The Packers beat a Jaguars team they clearly outmatched on paper, but it was an “exciting” game for all the wrong reasons. Jordan Love threw an early interception in the red zone that could only be described as a poor decision with the defender easily stepping in front of Romeo Dobbs and took points off the board—just the kind of play that the pregame talk was hoping to avoid. With the Packers leading a “surprisingly” close game by 3 early in the second half, Love went down with an apparent groin injury, and the Jaguars marched 93 yards to take a 17-13 lead.
So in came Malik Willis in the game against a team that lost 5 of its first 6 games, and it was time for the “big play” or two in between the prayers, which is what we expect from the Packers with Willis at quarterback, when fortunately they were not playing the top tier teams in the league. Maybe opposing defenses see the Packers a step down with Love out of the line-up, but with Willis, he just needs to shake the rust off and the Packers ground game keeping the pace, allowing the odd big pass play to eventually turn the tide when needed at a desperate time.

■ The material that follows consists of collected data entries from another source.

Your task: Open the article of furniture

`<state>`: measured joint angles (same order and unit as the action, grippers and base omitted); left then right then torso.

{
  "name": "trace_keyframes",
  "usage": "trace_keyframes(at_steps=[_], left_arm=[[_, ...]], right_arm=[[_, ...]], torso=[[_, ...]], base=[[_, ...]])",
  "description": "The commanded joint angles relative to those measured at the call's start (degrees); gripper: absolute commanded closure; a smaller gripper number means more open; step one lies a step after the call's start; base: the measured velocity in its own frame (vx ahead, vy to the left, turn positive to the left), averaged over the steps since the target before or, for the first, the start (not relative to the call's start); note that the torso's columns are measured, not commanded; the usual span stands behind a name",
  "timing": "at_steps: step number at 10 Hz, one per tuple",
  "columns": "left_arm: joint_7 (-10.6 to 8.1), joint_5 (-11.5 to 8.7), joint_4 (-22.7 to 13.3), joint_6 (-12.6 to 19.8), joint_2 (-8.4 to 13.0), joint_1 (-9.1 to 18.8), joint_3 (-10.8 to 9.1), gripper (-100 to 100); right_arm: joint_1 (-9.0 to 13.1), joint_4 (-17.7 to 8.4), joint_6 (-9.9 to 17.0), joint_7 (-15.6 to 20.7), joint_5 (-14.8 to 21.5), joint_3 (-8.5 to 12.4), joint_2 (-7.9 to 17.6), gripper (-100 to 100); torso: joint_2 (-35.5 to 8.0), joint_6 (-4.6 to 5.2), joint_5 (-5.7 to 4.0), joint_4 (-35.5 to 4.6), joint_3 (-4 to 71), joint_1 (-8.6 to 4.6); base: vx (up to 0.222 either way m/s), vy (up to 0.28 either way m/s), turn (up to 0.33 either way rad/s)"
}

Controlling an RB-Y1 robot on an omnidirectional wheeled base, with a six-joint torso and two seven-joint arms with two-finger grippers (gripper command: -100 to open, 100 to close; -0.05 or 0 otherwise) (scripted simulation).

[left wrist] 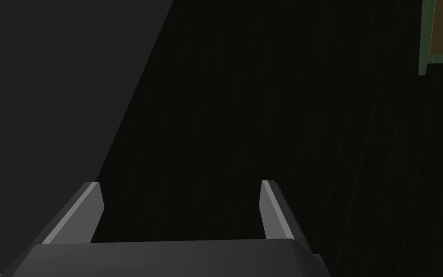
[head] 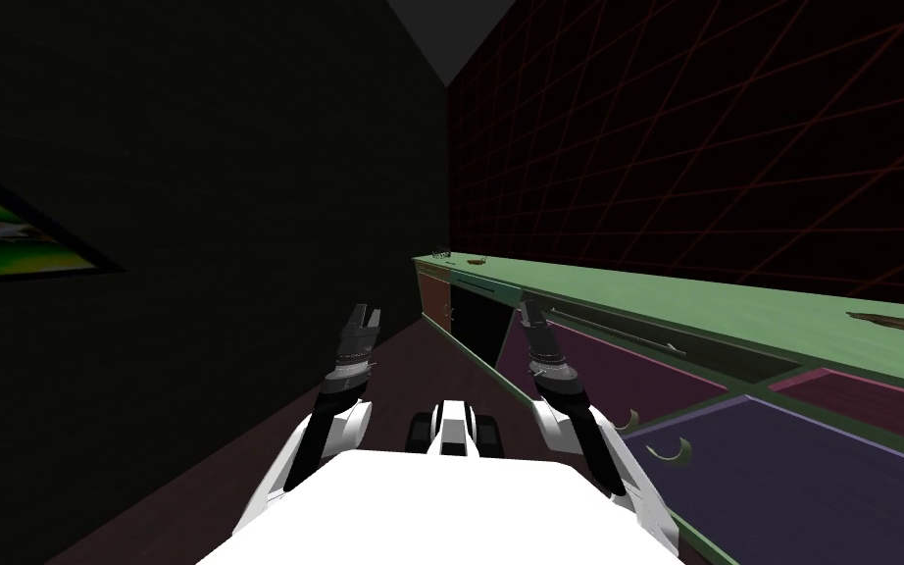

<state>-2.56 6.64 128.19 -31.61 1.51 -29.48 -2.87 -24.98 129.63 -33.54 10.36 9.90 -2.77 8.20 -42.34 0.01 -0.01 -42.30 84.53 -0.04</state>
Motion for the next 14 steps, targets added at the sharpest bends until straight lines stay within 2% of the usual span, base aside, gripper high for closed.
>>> trace_keyframes(at_steps=[1, 4, 5, 6, 7, 8, 9, 10, 11, 12, 13, 14], left_arm=[[0.0, 0.0, 0.0, 0.0, 0.0, 0.0, 0.0, 0], [0.0, 0.0, 0.0, 0.0, 0.0, 0.0, 0.0, 0], [0.0, 0.0, 0.0, 0.0, 0.0, 0.0, 0.0, 0], [0.0, 0.0, 0.0, 0.0, 0.0, 0.0, 0.0, 0], [0.0, 0.0, 0.0, 0.0, 0.0, 0.0, 0.0, 0], [0.0, 0.0, 0.0, 0.0, 0.0, 0.0, 0.0, 0], [0.0, 0.0, 0.0, 0.0, 0.0, 0.0, 0.0, 0], [0.0, 0.0, 0.0, 0.0, 0.0, 0.0, 0.0, 0], [0.0, 0.0, 0.0, 0.0, 0.0, 0.0, 0.0, 0], [0.0, 0.0, 0.0, 0.0, 0.0, 0.0, 0.0, 0], [0.0, 0.0, 0.0, 0.0, 0.0, 0.0, 0.0, 0], [0.0, 0.0, 0.0, 0.0, 0.0, 0.0, 0.0, 0]], right_arm=[[0.4, -0.1, 0.2, 2.6, 3.9, 0.2, 0.5, -100], [1.1, -0.3, 0.6, 6.1, 8.7, 0.5, 1.1, -100], [1.1, -0.3, 0.6, 6.1, 9.1, 0.5, 1.1, -100], [1.5, -0.4, 0.8, 8.0, 11.5, 0.6, 1.3, -100], [1.5, -0.4, 0.8, 8.0, 11.9, 0.6, 1.3, -100], [2.0, -0.5, 1.0, 9.9, 14.2, 0.8, 1.6, -100], [2.0, -0.5, 1.0, 9.9, 14.7, 0.8, 1.6, -100], [2.4, -0.7, 1.2, 11.9, 17.0, 0.9, 1.8, -100], [2.4, -0.7, 1.2, 11.9, 17.6, 0.9, 1.8, -100], [2.8, -0.9, 1.5, 13.9, 19.8, 1.1, 2.0, -100], [2.8, -0.9, 1.5, 13.9, 20.5, 1.1, 2.0, -100], [3.3, -1.1, 1.7, 15.9, 22.7, 1.3, 2.3, -100]], torso=[[0.1, 0.0, 0.01, 0.0, 0.0, 0.03], [0.0, -0.01, 0.01, 0.0, 0.0, 0.04], [0.0, 0.0, 0.0, 0.0, 0.0, 0.01], [0.0, -0.01, 0.01, 0.0, 0.0, 0.03], [0.1, 0.0, 0.02, 0.0, 0.0, 0.05], [0.0, -0.02, 0.01, 0.0, 0.0, 0.04], [0.1, 0.0, 0.01, 0.0, 0.1, 0.04], [0.0, -0.01, 0.01, 0.0, 0.0, 0.02], [0.1, 0.0, 0.01, 0.0, 0.0, 0.05], [0.0, -0.01, 0.01, 0.0, 0.0, 0.02], [0.1, 0.0, 0.0, 0.0, 0.0, 0.01], [0.0, -0.02, 0.01, 0.0, 0.0, 0.05]], base=[[0.052, 0.017, -0.044], [0.049, 0.015, -0.061], [0.042, 0.013, -0.044], [0.049, 0.02, -0.093], [0.043, 0.017, -0.038], [0.056, 0.019, -0.075], [0.045, 0.016, -0.048], [0.052, 0.022, -0.081], [0.048, 0.013, -0.044], [0.057, 0.009, -0.098], [0.051, 0.017, -0.04], [0.066, 0.023, -0.077]])
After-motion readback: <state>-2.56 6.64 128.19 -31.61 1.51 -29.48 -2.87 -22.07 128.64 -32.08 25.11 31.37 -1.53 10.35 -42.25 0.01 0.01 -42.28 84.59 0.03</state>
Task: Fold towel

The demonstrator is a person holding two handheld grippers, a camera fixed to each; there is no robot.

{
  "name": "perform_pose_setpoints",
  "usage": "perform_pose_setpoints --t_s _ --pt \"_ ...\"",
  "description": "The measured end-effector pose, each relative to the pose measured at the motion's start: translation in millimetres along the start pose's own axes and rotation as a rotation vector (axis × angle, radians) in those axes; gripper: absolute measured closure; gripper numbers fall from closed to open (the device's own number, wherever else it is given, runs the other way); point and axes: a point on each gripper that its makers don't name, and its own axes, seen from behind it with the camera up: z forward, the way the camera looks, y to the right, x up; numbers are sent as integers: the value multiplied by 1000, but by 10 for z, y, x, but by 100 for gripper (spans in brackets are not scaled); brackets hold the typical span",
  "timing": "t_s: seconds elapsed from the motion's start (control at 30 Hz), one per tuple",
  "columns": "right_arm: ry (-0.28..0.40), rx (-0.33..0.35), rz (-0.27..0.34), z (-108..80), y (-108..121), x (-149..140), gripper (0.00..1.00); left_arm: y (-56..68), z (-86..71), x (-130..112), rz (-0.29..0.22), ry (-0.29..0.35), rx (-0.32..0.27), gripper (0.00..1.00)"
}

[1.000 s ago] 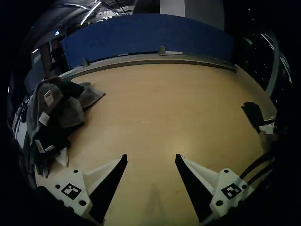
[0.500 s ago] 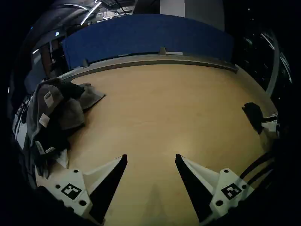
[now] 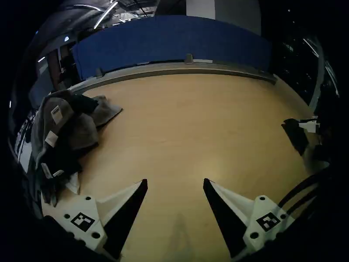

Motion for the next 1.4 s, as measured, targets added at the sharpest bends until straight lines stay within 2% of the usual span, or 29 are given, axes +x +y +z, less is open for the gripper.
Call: perform_pose_setpoints --t_s 0.27,0.47,0.6,0.87,1.1,1.2,1.4 --pt "-68 14 -5 250 -35 -210 13 -48 13 -34 -1 -7 11 5" --pt "-78 25 -1 286 -41 -244 12 -69 12 -36 -1 -8 16 5" --pt "-34 33 19 170 -47 -81 13 -67 20 -12 -2 -5 13 5" --pt "80 29 39 -214 -38 255 8 -57 30 42 1 3 4 5" --pt "127 12 55 -418 -12 360 5 -44 24 86 0 13 -3 5" --pt "152 12 66 -495 -33 407 0 -44 19 91 -1 14 -4 5" --pt "188 5 79 -594 -87 457 0 -40 11 107 -3 20 -5 5"
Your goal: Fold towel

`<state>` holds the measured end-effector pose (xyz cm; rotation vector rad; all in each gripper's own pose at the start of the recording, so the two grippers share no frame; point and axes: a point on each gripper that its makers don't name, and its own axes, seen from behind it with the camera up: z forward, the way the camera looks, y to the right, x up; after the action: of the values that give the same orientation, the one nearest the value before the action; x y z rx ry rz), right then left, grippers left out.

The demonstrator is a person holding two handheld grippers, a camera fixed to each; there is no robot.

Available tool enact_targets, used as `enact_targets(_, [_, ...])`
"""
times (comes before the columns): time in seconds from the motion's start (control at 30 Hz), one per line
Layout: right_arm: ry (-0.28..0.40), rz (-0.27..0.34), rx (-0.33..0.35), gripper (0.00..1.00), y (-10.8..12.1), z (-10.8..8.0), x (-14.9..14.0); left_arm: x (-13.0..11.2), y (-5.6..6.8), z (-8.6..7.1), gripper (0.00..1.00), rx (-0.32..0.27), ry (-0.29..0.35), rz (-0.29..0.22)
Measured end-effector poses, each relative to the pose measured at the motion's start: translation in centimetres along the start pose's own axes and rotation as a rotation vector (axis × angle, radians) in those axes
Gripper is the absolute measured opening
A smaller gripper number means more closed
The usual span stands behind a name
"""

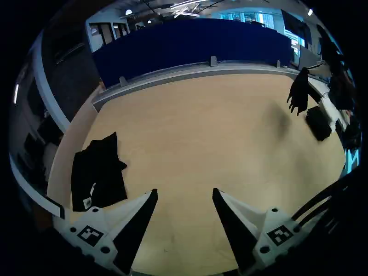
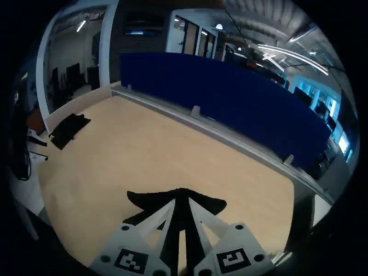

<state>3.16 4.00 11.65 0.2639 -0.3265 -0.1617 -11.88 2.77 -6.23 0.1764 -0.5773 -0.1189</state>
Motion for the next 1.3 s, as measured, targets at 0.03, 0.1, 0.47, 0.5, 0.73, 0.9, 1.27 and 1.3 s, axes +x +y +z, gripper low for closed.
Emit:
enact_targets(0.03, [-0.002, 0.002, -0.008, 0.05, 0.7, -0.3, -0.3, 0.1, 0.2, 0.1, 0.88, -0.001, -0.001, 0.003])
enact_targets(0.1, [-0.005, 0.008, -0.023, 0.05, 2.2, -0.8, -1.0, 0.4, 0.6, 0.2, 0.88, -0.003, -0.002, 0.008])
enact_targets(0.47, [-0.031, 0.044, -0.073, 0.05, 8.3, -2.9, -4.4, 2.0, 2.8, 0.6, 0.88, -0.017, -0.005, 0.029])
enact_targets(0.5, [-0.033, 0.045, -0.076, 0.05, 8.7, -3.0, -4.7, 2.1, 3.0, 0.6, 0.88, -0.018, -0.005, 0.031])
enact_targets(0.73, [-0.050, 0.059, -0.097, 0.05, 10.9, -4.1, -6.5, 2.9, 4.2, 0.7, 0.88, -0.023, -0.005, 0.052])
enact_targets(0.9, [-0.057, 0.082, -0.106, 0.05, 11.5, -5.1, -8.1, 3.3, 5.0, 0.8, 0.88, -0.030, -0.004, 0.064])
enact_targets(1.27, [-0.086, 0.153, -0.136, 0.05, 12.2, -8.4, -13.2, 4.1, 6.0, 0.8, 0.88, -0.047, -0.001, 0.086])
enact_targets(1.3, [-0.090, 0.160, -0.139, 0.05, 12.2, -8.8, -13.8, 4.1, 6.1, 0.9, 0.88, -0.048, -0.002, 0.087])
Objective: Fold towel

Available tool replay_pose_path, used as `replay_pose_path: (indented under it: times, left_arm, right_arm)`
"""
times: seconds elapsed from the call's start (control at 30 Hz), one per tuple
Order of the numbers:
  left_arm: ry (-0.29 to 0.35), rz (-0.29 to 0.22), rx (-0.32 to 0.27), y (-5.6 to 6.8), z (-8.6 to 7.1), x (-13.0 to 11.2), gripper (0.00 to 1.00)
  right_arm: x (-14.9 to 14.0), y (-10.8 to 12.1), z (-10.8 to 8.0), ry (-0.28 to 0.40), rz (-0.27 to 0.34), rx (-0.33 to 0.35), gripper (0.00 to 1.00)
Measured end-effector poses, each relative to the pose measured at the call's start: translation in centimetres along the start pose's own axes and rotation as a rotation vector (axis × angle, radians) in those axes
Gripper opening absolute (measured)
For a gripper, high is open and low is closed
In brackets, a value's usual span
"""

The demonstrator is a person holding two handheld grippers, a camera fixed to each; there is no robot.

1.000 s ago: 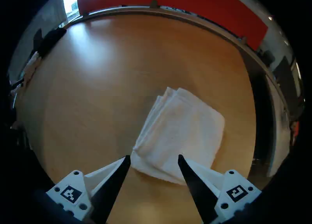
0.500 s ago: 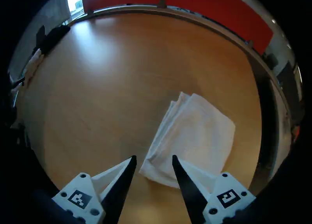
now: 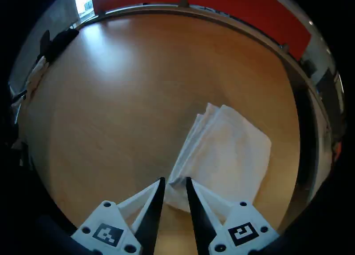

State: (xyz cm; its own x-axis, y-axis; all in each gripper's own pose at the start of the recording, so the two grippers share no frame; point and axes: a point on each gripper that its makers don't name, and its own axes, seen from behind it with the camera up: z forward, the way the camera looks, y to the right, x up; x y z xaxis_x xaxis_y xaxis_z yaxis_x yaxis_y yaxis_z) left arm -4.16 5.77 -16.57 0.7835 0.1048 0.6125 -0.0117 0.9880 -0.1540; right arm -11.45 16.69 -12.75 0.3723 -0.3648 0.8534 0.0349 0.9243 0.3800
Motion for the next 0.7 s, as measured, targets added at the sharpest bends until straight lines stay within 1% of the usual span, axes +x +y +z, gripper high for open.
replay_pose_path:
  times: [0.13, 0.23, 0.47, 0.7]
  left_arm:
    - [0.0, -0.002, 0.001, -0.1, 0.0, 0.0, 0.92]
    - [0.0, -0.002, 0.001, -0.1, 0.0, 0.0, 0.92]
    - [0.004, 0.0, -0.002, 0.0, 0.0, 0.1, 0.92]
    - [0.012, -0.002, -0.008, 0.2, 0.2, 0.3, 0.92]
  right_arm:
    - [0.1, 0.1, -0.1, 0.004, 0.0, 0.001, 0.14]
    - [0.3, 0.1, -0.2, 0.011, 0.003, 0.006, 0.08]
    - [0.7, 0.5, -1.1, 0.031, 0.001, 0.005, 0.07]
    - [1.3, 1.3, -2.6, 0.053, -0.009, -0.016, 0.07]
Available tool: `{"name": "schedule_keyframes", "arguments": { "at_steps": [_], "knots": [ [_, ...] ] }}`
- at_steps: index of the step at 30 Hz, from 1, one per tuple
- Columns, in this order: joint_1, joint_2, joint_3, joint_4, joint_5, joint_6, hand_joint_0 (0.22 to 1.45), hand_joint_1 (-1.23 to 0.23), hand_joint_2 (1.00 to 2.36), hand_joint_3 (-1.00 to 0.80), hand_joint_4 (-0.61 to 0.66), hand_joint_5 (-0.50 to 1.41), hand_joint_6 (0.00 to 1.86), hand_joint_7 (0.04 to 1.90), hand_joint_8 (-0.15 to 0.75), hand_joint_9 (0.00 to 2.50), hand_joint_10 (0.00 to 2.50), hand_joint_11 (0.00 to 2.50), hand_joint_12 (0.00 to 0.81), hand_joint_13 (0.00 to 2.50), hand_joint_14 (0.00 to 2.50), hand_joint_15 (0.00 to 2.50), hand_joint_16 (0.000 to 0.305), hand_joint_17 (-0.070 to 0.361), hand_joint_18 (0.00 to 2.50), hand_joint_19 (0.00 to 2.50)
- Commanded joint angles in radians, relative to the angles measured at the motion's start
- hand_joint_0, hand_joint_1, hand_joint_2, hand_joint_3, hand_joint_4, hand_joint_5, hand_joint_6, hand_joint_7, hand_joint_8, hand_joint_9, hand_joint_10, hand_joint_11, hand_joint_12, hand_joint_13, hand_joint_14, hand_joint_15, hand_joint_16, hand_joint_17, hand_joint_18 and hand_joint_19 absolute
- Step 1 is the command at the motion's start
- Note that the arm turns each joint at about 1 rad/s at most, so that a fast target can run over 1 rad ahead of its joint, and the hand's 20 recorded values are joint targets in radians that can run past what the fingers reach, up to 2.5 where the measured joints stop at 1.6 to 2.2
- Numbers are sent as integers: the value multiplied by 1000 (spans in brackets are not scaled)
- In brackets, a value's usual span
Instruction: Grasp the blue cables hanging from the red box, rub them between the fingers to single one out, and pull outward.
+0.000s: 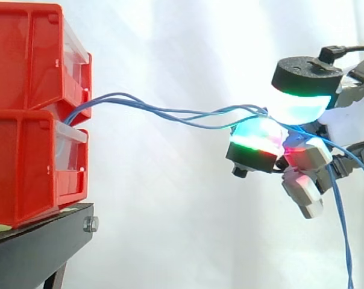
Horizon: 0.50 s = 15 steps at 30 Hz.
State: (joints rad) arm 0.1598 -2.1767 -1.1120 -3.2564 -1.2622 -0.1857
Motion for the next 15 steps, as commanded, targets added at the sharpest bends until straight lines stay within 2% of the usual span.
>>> {"name": "schedule_keyframes", "arguments": {
  "at_steps": [1, 6, 15],
  "knots": [
    [-3, 0, 0, 12, 1, 0, 643, -802, 1000, -500, 107, -153, 871, 1016, 241, 1277, 25, 726, 300, 1034, 32, 683, 45, 101, 772, 657],
    [-3, 0, 0, 12, 1, 0, 571, -715, 1000, -500, 108, -148, 858, 1020, 250, 1301, 23, 729, 310, 1042, 31, 685, 46, 104, 779, 679],
    [-3, 0, 0, 10, 1, 0, 541, -699, 1000, -500, 115, -144, 850, 1039, 258, 1303, 24, 717, 315, 1049, 32, 685, 48, 108, 791, 684]
  ]
}}
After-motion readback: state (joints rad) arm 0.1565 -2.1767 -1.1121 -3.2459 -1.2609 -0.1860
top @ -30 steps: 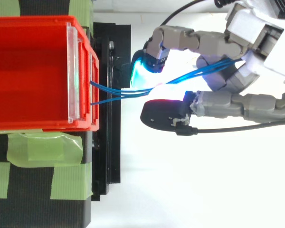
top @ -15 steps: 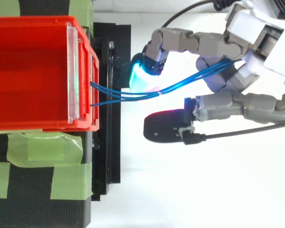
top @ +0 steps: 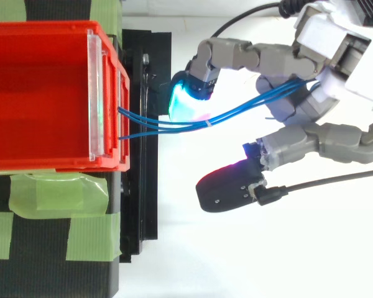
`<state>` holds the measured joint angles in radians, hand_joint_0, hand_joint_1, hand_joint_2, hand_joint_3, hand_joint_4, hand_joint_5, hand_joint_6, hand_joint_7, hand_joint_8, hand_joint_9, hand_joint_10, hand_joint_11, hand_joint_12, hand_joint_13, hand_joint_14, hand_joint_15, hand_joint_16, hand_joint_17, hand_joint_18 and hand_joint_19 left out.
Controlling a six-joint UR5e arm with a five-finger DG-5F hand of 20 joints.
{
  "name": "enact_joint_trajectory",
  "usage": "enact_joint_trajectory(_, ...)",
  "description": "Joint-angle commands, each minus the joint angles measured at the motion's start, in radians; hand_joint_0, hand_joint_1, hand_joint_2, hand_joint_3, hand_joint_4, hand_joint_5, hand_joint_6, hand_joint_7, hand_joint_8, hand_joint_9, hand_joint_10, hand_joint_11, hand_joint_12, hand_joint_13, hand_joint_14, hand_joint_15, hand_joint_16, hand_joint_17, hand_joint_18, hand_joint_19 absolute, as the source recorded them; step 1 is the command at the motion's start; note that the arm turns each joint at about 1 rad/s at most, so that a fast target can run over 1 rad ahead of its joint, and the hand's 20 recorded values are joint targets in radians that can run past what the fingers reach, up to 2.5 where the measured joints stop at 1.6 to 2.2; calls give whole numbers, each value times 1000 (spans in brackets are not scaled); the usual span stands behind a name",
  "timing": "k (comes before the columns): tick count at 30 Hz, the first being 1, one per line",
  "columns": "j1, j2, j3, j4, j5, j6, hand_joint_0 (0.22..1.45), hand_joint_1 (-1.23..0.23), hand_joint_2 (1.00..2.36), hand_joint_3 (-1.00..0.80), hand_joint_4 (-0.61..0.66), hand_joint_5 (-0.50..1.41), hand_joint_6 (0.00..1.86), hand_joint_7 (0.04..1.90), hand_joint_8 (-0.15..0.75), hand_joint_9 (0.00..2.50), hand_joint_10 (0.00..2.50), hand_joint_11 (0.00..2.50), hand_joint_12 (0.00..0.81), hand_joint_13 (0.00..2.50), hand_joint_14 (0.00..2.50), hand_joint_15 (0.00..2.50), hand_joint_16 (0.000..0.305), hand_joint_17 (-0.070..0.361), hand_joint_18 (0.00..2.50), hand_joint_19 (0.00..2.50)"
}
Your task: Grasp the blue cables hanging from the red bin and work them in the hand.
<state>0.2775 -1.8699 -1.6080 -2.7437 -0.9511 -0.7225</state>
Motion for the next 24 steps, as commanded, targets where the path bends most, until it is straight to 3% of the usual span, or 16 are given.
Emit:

The Packers answered the Jaguars with an 80-yard drive in which only one short pass was attempted, but with Willis gaining 20 yards on a scramble, and Josh Jacobs waking up with a 38-yard run into the end zone and a 20-17 lead.
While Trevor Lawrence had what is for him a “good” game, throwing for 308 yards and two TDs, his sack/fumble at his own 5-yard-line led to short TD pass from Willis to Kraft and just like that the Packers were up by 10. Unfortunately, the offense went perhaps predictably stagnant, and after a field goal made it a 7-point game, Lawrence sliced up the Packer secondary with 87 yards on 9 straight throws, ending in a game-tying TD with less than 2 minutes to play.
Earlier in the game the Packers wasted a 67-yard pass play to Tucker Kraft in a drive that ended in a short field goal, but with 1:13 left in the game, Willis, whose three prior completions netted only 5 total yards, managed to make the one big play he needed through the air, a 51-yard pass to Jayden Reed that put the Packers in position for a few wasted plays and Brandon McManus connecting on his second-straight game-ending field goal and a 30-27 win. Through two games, McManus is 6 for 6 on XPs and 4 for 4 on field goals, and you can’t ask for anything better than that.
The initial reports are that Love’s injury are concerning enough at least to Matt LaFleur. If he misses the next game, that means that Willis will start at home against the one-loss Lions team for the division lead, or at least put the Packers ahead of the Lions, if not the Vikings, who they lost to earlier in the season. One will have to hope that Packers control the game on the ground as they did in Willis’ previous two starts to keep the Lions’ defense guessing when he is going to throw the ball—the fake handoff was just enough to allow Reed to get wide open at the end of this game. At any rate, the uncertainty of who will play is giving the Lions a slight edge on the betting line.